The new owners intend to close down at least 40 of the group's 234 outlets, while most of its 4,000-odd workers will not lose their jobs.
A formal announcement on the deal is expected Thursday.
Little Chef was once part of the Forte hospitality group. It was acquired by private equity firm Permira, which sold it to The People's Restaurant Group, owned by entrepreneurs Simon Heath and Lawrence Wosskow, for 52 million pounds in 2005. Heath had been running the chain after Wosskow, who led the takeover and owned 90 per cent stake, suffered a heart attack. Wosskow wanted to pull out of the venture because of his illhealth.
The firm had gone into administration after suffering losses of three million pounds last year. It had also been facing a payment crisis involving its two main landlords, Travelodge and Arazim.

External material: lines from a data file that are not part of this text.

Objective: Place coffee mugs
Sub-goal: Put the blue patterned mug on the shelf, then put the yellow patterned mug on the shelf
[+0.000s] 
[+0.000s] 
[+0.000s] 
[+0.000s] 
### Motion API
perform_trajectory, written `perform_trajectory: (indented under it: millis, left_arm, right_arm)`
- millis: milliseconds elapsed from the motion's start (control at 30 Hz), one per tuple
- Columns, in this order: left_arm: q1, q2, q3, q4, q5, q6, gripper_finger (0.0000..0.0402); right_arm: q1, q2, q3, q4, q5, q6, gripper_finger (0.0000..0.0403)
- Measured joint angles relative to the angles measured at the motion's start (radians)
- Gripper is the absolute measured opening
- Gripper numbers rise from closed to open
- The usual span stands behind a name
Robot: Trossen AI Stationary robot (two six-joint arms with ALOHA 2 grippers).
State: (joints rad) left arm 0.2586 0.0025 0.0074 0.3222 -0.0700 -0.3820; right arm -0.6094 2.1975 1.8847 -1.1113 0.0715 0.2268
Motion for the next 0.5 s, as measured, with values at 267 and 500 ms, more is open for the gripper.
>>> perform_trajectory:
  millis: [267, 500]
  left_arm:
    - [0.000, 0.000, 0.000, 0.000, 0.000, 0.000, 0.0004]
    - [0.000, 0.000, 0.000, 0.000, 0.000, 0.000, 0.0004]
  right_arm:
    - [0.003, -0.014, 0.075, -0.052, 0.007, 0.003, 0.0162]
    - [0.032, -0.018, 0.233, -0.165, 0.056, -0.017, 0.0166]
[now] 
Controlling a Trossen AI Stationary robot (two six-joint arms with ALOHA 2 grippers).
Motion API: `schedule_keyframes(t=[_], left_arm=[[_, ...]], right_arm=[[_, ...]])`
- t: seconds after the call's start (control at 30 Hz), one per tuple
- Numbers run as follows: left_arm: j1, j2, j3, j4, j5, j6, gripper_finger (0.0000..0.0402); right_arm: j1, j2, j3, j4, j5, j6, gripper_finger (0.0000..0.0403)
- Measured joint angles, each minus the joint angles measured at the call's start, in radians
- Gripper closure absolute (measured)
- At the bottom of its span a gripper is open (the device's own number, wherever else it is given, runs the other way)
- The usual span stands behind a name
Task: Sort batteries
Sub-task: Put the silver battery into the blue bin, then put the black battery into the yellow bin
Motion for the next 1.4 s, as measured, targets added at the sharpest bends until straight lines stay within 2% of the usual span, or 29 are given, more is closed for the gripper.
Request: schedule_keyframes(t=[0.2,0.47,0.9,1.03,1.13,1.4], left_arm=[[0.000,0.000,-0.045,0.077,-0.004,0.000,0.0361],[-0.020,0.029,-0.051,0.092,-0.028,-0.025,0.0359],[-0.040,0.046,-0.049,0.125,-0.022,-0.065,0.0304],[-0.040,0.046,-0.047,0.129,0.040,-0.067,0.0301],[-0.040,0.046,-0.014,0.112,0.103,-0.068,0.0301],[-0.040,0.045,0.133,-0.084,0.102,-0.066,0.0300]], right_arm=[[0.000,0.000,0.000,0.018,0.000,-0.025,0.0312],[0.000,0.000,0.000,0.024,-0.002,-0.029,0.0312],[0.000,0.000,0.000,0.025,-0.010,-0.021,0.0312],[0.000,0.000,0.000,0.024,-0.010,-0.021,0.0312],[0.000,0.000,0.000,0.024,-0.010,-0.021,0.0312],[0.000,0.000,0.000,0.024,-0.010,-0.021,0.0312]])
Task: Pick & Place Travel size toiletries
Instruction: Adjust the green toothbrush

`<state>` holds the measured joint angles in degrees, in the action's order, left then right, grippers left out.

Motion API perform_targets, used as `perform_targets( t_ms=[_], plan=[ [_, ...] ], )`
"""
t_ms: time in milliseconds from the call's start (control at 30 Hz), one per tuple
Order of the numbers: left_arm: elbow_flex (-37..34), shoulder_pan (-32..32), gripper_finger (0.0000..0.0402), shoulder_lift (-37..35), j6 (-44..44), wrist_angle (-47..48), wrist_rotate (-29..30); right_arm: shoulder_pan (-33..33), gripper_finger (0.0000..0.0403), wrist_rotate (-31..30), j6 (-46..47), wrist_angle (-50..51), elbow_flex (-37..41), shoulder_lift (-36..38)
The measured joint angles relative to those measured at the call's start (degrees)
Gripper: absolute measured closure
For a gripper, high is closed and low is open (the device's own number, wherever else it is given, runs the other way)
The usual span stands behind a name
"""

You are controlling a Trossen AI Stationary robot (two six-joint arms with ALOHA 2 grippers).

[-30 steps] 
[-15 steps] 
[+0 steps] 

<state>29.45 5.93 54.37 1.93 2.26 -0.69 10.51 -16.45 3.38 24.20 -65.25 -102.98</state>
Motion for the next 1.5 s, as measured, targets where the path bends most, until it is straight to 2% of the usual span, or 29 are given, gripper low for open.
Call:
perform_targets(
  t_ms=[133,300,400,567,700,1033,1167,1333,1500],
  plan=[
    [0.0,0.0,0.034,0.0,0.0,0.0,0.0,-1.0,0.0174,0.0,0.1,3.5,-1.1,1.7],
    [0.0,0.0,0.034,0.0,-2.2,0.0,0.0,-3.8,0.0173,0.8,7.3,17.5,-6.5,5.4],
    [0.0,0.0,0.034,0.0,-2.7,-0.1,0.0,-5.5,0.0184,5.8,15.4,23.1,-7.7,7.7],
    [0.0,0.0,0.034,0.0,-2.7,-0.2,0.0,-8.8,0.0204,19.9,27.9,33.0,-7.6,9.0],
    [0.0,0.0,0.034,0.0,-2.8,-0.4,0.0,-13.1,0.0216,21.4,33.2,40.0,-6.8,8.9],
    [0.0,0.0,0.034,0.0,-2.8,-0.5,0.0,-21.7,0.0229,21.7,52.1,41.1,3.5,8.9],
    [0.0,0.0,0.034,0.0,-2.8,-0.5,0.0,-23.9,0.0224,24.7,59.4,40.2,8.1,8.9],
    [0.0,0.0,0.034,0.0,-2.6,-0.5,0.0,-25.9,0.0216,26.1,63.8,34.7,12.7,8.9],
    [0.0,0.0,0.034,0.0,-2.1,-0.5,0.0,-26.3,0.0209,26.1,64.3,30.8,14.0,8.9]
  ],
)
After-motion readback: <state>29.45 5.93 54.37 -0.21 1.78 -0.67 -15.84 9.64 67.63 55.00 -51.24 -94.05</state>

This will be the third time that Little Chef, founded in 1958 and catering to some 20 million customers annually, has been sold since 2003.
PricewaterhouseCoopers had taken over the administration of the company, and the accounting firm's Ian Green said he is delighted that detailed negotiations held over the Christmas and New Year period by the directors and their advisors have led to the conclusion of the deal.
Under the deal, Heath will continue to serve as the chain's chief executive.
The chain, which grew alongside Britain's motorway network in the 1950s and 1960s, has been largely hit by the dwindling demand because of the healthy food concept and competition.